Ahfir (احفير, ⴰⵃⴼⵉⵔ) is a town in Berkane Province, Morocco, located in the Oriental region. It is situated on the left bank of the Kiss river, adjacent to the border with Algeria.

The majority of the population belongs to the Beni Snassen (At Iznasen) confederation. Since French colonization in the 19th and 20th centuries, most of the population has shifted to Arabic, with only a minority still speaking Berber. However, following the officialization of Berber in Morocco in 2011, a Berber language teaching program was introduced in schools.

During the French protectorate, the town was named Martimprey-du-Kiss.

== Geography ==
Ahfir is located at the foot of the Beni Snassen mountains. It lies between the Triffa and Angad plains, near the border between Morocco and Algeria. The climate in Ahfir averages around 14 °C in winter and 35 °C in summer, with an altitude ranging between 232 and 262 meters above sea level.

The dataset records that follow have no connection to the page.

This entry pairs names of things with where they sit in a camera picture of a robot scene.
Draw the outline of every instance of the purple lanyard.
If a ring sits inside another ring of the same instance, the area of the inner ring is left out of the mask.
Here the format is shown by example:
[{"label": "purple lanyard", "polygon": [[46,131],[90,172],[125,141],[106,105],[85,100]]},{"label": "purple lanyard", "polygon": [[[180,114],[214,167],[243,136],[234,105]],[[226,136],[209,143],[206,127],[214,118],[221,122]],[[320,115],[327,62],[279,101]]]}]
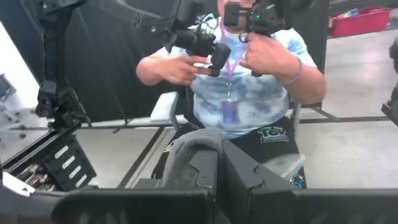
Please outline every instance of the purple lanyard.
[{"label": "purple lanyard", "polygon": [[[221,41],[226,44],[226,39],[225,39],[225,31],[224,31],[224,26],[221,25]],[[240,51],[238,58],[235,60],[235,63],[232,65],[229,63],[229,59],[225,63],[226,71],[228,74],[228,83],[226,84],[226,87],[228,89],[228,96],[231,96],[231,87],[232,87],[232,75],[235,71],[236,66],[238,66],[240,60],[242,59],[243,53],[246,50],[246,45],[242,48]]]}]

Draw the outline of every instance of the black shorts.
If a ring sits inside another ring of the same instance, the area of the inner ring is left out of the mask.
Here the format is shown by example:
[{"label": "black shorts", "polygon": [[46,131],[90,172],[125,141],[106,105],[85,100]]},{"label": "black shorts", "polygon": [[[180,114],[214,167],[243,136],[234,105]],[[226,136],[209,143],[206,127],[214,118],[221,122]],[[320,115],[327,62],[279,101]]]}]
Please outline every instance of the black shorts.
[{"label": "black shorts", "polygon": [[[180,136],[199,128],[204,128],[203,125],[191,114],[185,115],[189,123],[184,124],[175,133],[171,142],[178,139]],[[284,154],[298,154],[299,149],[295,141],[294,127],[292,122],[283,117],[274,124],[263,126],[259,129],[253,130],[250,133],[231,139],[231,142],[242,149],[246,154],[251,156],[259,163],[264,163],[278,156]],[[166,150],[161,155],[155,169],[152,173],[153,179],[161,179],[169,151]],[[304,170],[301,169],[290,182],[301,189],[306,189]]]}]

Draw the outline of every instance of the hand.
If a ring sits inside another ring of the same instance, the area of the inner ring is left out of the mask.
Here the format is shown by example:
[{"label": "hand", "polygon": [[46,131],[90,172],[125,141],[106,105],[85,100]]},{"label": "hand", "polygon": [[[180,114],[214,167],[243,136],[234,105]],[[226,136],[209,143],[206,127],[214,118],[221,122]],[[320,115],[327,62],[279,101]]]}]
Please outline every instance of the hand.
[{"label": "hand", "polygon": [[191,85],[196,74],[210,75],[211,69],[194,66],[195,63],[210,64],[210,60],[200,56],[170,56],[160,58],[155,64],[157,73],[170,83]]},{"label": "hand", "polygon": [[247,52],[240,62],[245,68],[258,74],[278,75],[290,72],[290,67],[298,64],[295,56],[278,40],[255,33],[248,34],[246,40],[249,42]]}]

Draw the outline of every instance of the gray floor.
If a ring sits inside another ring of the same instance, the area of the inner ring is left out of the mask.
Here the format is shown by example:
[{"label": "gray floor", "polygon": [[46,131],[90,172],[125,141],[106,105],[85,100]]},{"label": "gray floor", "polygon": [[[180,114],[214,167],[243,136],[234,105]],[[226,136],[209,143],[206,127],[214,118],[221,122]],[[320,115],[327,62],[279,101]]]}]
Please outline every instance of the gray floor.
[{"label": "gray floor", "polygon": [[[326,56],[328,94],[323,109],[337,117],[381,116],[381,104],[391,94],[398,74],[387,48],[398,30],[331,39]],[[302,118],[321,118],[303,110]],[[37,123],[29,112],[23,121]],[[116,187],[156,129],[79,130],[78,140],[91,159],[101,187]],[[17,153],[43,132],[29,131],[25,139],[2,136],[2,160]],[[148,177],[172,137],[165,131],[130,181]],[[301,124],[298,144],[306,155],[308,185],[312,188],[398,187],[398,128],[391,122]]]}]

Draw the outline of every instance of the lanyard badge holder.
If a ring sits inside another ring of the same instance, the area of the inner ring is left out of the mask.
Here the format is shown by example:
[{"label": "lanyard badge holder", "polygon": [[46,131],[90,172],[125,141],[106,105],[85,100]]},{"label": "lanyard badge holder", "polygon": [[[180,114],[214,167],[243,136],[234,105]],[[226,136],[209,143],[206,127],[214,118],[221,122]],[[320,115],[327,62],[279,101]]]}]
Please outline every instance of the lanyard badge holder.
[{"label": "lanyard badge holder", "polygon": [[[224,28],[221,27],[221,40],[225,42],[225,32]],[[233,98],[231,95],[231,87],[232,87],[232,76],[235,71],[236,66],[238,66],[239,61],[241,60],[243,53],[246,50],[246,46],[240,51],[237,59],[233,66],[230,65],[229,59],[226,61],[225,66],[228,73],[228,82],[226,84],[228,95],[225,100],[222,101],[221,110],[223,112],[223,122],[224,124],[239,124],[239,116],[238,116],[238,99]]]}]

The town is connected to Oujda by a 35 km expressway, to the seaside resort of Saïdia by a 21 km expressway, to Berkane by a national road, and to Nador via the Mediterranean bypass. The nearest airport is Oujda-Angads Airport, located 25 km away, and the nearest port is in Nador, 90 km away via Saïdia.

Ahfir is bordered by Saïdia to the north, Algeria to the east, Beni Drar and Oujda to the south, and Berkane and Ain Reggada to the west.

== History ==
In 1859, the French general Edmond de Martimprey and his army were fighting the local population. To protect themselves, they retreated near the Kiss river and built large defensive trenches in a place called Ahfir. The name means "holes" in Berber. It may also refer to a stone quarry that operated in the area.

On 29 March 1907, French troops entered the region in large numbers. In 1908, general Hubert Lyautey officially founded a village there named Martimprey-du-Kiss, in honor of the general who first fought in the area. The village served as a military post and a crossroads where Moroccan, Algerian, French, and Spanish communities lived together.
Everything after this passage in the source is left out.